He walks as if in a trance, through passages and over deep chasms. He swiftly loses his sense of direction, and once he realises that he is totally lost, he tears his gaze away from the beauty surrounding him and quickens his step to catch up to his guide. The Elf glances at him and smiles.

“We will stop here,” he announces. 

Bard glances around again, but sees nothing special about this hall that marks it out as more important than any of the others they have passed through. But before he can ask, the Elf continues – and he raises a hand to pluck a twig from Bard’s hair as he does so.

“The throne room lies just around the next bend. You may wish to make yourself more presentable before greeting Thranduil-King.”

Bard feels his cheeks redden, and he combs his fingers through his hair to dislodge further twigs and leaves – no doubt deposited there by their detour. It is one thing not to dress in finery he does not own; another entirely to appear before a king while wearing more leaves than a tree. The Elf, out of either sympathy or politeness, averts his gaze as Bard dusts himself off and moves a few paces away to create the illusion of privacy. It doesn’t _quite_ work, and so Bard moves quickly. Once done, he clears his throat.

The Elf turns and appraises him. Bard tries not to cringe – tries to remember that he has battled a dragon and held counsel with kings. He knows that there’s not much he can do about the coat. Quite honestly, the leaves might have improved it… Whatever his guide sees, Bard doubts that it impresses him, but he nods anyway and turns once more to lead Bard deeper into the palace. Bard falls into step just behind him.

He is nervous now. He is eager to be rid of his guide and the awkward silence between them; eager to see Thranduil again. But his stomach is tight and his heart pounding at the same time – he considers Thranduil an ally, almost a friend, but that doesn’t change the fact that the Elvenking is almost as intimidating as the dragon had been.

Though far more beautiful.

He follows his guide around the bend in their path and up a flight of steps. The throne room, as it is, is the chamber to which all of the palace’s winding pathways lead. And at its centre, on a tall throne of wood and antler, reclines the Elvenking.
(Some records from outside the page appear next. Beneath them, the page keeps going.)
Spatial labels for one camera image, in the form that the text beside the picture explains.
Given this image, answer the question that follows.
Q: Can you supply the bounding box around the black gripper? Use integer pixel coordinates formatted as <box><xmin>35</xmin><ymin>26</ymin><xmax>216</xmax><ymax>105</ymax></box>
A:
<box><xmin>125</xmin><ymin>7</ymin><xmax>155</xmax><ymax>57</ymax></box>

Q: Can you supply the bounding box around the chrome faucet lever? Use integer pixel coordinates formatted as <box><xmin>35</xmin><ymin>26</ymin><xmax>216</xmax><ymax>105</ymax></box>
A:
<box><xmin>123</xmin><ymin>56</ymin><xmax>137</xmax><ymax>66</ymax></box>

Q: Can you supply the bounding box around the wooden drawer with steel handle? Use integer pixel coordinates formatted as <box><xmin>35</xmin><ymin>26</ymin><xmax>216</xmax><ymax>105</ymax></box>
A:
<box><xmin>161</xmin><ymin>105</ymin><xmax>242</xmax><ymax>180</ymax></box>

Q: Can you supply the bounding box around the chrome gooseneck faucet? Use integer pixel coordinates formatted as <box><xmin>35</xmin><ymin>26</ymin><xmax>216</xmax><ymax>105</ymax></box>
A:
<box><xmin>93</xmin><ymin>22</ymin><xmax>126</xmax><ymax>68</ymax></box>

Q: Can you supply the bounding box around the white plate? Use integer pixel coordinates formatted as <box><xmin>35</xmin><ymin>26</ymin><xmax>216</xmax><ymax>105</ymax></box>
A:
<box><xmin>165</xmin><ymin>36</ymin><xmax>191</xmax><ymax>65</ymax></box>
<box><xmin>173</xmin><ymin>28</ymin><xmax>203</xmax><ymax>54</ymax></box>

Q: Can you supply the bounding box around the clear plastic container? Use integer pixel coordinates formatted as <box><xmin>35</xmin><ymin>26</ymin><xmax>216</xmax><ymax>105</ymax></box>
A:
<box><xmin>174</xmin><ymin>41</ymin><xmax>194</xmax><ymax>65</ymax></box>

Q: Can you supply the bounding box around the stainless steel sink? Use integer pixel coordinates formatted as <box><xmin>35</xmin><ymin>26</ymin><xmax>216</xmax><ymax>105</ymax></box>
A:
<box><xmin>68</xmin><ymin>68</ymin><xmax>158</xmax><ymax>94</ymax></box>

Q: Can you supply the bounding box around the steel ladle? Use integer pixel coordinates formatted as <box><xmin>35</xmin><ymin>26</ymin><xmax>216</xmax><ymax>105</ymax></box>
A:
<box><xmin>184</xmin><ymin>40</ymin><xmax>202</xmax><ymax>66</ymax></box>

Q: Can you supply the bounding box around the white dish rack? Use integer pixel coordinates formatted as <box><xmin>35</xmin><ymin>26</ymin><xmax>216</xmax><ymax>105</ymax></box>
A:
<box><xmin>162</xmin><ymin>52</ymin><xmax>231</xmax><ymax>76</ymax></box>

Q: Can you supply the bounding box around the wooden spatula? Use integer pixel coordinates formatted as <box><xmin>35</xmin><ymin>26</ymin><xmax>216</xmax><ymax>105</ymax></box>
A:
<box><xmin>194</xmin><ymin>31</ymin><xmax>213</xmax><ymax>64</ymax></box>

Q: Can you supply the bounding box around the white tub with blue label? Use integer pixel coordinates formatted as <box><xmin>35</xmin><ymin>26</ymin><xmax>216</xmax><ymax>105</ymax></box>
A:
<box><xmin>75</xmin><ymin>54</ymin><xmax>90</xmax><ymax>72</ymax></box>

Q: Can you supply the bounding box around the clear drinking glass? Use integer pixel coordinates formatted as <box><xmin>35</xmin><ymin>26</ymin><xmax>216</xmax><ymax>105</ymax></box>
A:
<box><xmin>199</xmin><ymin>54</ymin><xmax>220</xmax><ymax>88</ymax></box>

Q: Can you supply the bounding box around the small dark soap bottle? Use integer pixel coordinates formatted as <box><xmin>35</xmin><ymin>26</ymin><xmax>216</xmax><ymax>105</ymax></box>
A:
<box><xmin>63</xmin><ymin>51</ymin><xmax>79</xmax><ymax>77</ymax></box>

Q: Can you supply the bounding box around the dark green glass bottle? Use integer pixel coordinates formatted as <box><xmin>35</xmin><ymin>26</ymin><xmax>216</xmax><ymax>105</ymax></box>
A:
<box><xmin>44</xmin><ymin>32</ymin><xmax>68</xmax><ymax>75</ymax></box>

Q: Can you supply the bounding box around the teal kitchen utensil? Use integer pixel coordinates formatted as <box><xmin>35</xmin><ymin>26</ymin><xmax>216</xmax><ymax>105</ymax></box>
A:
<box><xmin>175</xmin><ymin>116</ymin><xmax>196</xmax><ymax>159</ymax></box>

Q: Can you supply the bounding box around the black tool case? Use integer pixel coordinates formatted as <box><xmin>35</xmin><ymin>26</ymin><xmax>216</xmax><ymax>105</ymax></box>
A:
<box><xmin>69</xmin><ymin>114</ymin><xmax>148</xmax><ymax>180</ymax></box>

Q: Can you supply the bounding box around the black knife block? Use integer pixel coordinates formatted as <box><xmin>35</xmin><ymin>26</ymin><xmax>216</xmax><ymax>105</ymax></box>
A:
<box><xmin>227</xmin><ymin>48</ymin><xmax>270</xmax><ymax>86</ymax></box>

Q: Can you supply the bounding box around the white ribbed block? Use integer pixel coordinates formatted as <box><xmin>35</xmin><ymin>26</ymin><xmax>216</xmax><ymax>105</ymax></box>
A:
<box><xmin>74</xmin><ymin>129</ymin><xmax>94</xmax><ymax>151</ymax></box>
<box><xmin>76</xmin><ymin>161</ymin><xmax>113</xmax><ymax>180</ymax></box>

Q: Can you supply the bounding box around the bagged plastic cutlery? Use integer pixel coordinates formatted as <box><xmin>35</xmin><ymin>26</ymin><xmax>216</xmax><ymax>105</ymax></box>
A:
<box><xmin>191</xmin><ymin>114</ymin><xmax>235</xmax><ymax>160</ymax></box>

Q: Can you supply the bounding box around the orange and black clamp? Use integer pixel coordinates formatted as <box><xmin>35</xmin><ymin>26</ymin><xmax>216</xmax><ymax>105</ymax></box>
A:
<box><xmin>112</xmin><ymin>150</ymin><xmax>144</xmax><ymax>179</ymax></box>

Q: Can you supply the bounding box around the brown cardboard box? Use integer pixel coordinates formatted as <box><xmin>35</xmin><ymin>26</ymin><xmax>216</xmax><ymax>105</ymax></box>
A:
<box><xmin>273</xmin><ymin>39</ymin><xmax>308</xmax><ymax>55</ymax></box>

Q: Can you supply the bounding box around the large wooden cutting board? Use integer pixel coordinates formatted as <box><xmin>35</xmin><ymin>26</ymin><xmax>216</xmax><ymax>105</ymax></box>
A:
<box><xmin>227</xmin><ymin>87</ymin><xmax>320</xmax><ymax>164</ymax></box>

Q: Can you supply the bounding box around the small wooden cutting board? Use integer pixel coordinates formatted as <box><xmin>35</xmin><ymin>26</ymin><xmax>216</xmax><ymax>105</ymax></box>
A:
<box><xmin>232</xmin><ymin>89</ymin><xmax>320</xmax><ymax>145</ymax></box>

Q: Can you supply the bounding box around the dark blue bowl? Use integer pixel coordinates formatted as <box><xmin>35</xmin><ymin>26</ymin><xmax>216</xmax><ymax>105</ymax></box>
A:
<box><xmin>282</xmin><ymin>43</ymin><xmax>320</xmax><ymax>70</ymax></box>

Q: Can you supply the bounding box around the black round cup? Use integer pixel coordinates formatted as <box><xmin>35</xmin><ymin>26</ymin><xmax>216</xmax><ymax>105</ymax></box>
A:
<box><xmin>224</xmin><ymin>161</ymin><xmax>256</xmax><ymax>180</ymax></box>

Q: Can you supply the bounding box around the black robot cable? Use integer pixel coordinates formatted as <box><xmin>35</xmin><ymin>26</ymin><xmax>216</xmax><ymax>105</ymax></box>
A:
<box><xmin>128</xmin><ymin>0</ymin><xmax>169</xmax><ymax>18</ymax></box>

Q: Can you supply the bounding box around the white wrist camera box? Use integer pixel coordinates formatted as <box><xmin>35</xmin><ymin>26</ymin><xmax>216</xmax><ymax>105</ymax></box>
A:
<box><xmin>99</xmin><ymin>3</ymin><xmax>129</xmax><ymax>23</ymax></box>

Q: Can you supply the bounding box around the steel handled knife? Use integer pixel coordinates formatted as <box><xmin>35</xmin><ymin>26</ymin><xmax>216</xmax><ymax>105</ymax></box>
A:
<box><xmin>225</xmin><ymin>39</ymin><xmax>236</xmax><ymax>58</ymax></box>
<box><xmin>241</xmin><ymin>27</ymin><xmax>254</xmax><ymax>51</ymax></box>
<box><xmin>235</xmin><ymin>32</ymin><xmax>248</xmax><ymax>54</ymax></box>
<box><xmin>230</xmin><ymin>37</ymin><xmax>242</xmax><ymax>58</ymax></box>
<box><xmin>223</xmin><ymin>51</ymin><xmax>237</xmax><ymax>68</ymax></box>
He is dressed in robes of silver grey, threaded through with palest green. His hair falls like a river of starlight over his shoulders, and a crown of spring flowers rests upon his brow. He is light and life incarnate – the most beautiful being Bard has ever seen – and he rises to his feet as Bard approaches.

The guide makes himself scarce. Bard barely notices; he has eyes only for the Elvenking.

…

His first evening in Mirkwood was a long one. The first surprise delivered by his host was that Elves are, apparently, semi-nocturnal and the festivities he was expected to attend would continue until near dawn. True enough, the sun is rising by the time Bard is shown to his quarters.

The possessions he brought with him are already there. His guide, Thranduil himself this time, enters with him and quietly shuts the door behind them.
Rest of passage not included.